I'm a bit of a stickler for privacy in that regard. If you want info for your
own edification, that's fine. If you start sharing it without my informed
consent, free of such compulsions as "every actor in this sphere is doing it",
I've got issues with that. Especially if a State actor is one of the
beneficiaries, directly or indirectly. It's a really bad door to open that I'd
prefer stayed where it belongs.

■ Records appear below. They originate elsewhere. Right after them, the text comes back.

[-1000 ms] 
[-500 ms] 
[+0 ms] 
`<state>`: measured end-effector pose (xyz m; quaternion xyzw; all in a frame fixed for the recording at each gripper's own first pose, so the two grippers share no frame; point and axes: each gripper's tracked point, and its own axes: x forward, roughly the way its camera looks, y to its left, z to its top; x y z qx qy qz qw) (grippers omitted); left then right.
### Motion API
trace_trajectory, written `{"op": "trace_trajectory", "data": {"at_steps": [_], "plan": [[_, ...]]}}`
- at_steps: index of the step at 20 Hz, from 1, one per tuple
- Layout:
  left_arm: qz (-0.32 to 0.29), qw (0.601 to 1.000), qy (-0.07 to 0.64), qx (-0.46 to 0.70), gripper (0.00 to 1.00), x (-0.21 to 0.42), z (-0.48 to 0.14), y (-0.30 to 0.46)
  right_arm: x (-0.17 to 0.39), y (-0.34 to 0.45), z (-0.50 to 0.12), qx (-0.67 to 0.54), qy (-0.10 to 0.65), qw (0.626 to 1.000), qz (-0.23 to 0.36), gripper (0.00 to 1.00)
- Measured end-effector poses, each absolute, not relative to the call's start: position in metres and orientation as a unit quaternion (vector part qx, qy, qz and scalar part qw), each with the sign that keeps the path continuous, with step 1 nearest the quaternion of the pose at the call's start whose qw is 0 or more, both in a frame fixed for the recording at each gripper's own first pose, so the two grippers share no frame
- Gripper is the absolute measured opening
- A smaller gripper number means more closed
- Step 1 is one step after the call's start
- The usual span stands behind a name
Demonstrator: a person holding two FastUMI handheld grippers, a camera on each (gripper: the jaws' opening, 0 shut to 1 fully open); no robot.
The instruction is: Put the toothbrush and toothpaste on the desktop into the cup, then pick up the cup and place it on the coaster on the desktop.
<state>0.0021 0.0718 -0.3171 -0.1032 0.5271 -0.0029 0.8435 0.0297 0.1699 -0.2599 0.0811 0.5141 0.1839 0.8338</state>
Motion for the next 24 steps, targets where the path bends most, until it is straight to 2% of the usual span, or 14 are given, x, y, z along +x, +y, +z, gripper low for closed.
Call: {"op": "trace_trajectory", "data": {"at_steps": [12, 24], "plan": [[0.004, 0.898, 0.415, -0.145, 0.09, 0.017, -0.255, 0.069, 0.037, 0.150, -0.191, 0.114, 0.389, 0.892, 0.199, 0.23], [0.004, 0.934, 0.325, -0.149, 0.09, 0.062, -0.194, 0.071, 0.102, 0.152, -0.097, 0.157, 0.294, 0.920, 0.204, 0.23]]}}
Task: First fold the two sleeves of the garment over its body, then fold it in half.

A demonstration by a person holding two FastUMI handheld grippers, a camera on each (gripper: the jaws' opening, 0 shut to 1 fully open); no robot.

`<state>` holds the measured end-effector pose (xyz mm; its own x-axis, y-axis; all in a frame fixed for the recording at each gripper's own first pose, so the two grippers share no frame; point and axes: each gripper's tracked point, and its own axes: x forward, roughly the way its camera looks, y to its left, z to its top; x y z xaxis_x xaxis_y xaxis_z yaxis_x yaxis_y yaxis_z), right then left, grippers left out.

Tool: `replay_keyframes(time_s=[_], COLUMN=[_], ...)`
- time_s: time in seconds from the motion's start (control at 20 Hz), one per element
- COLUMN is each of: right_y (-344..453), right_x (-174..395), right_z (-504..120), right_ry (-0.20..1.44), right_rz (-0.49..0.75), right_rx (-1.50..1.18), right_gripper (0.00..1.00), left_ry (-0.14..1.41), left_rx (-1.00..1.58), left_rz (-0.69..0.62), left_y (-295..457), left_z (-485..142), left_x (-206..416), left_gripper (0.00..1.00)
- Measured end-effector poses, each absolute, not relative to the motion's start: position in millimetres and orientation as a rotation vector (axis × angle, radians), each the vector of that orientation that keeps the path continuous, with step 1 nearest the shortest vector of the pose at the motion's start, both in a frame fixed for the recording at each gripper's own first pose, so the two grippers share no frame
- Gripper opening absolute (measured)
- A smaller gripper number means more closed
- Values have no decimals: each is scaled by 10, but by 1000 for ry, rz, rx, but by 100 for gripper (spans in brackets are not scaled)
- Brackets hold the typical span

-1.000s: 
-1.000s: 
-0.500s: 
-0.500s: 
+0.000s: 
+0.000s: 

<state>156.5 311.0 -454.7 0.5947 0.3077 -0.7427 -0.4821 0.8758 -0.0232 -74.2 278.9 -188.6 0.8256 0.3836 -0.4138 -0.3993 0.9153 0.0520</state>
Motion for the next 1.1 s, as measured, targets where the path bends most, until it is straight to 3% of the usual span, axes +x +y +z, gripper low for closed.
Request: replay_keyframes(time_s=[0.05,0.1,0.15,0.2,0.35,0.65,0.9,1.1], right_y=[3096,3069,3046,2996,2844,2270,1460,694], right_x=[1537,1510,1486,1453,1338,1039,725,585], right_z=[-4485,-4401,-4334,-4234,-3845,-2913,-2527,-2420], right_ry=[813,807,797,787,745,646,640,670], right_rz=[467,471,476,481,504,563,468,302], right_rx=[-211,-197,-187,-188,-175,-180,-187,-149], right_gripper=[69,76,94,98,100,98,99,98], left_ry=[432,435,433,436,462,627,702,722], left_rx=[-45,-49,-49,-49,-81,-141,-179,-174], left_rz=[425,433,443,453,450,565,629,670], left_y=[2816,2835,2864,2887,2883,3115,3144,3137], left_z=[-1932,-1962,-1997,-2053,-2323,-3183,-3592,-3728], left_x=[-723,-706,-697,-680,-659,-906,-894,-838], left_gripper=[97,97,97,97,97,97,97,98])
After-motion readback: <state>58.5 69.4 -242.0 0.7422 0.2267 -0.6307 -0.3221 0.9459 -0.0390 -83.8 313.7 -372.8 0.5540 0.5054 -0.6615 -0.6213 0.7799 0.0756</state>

In the history books.

------
avinashsonee
Hyderabad (India) Airport is also going to start this soon:
[https://www.thehindu.com/news/cities/Hyderabad/rgia-to-go-
fo...](https://www.thehindu.com/news/cities/Hyderabad/rgia-to-go-for-
biometrics-do-away-with-check-in/article19927362.ece)

------
moonka
>Delta said that travelers who don’t want their faces will be given several
opportunities to opt-out, Delta spokesperson Kathryn Steele told TechCrunch,
and can continue to “proceed normally” through security.

>CBP spokesperson Jennifer Gabris said that only US citizens can opt out, and
will have their documents checked manually.

>Homeland Security, which oversees border security, struck a different tone
when last year it said that anyone who wanted to opt out of having their faces
scanned should “refrain from traveling.”

Found the different responses interesting.

------
expathacker
To one-up themselves, perhaps Delta could also scan faces immediately upon
arrival, with a focus on sentiment analysis to get an idea as to how satisfied
their customers are at the end of the trip?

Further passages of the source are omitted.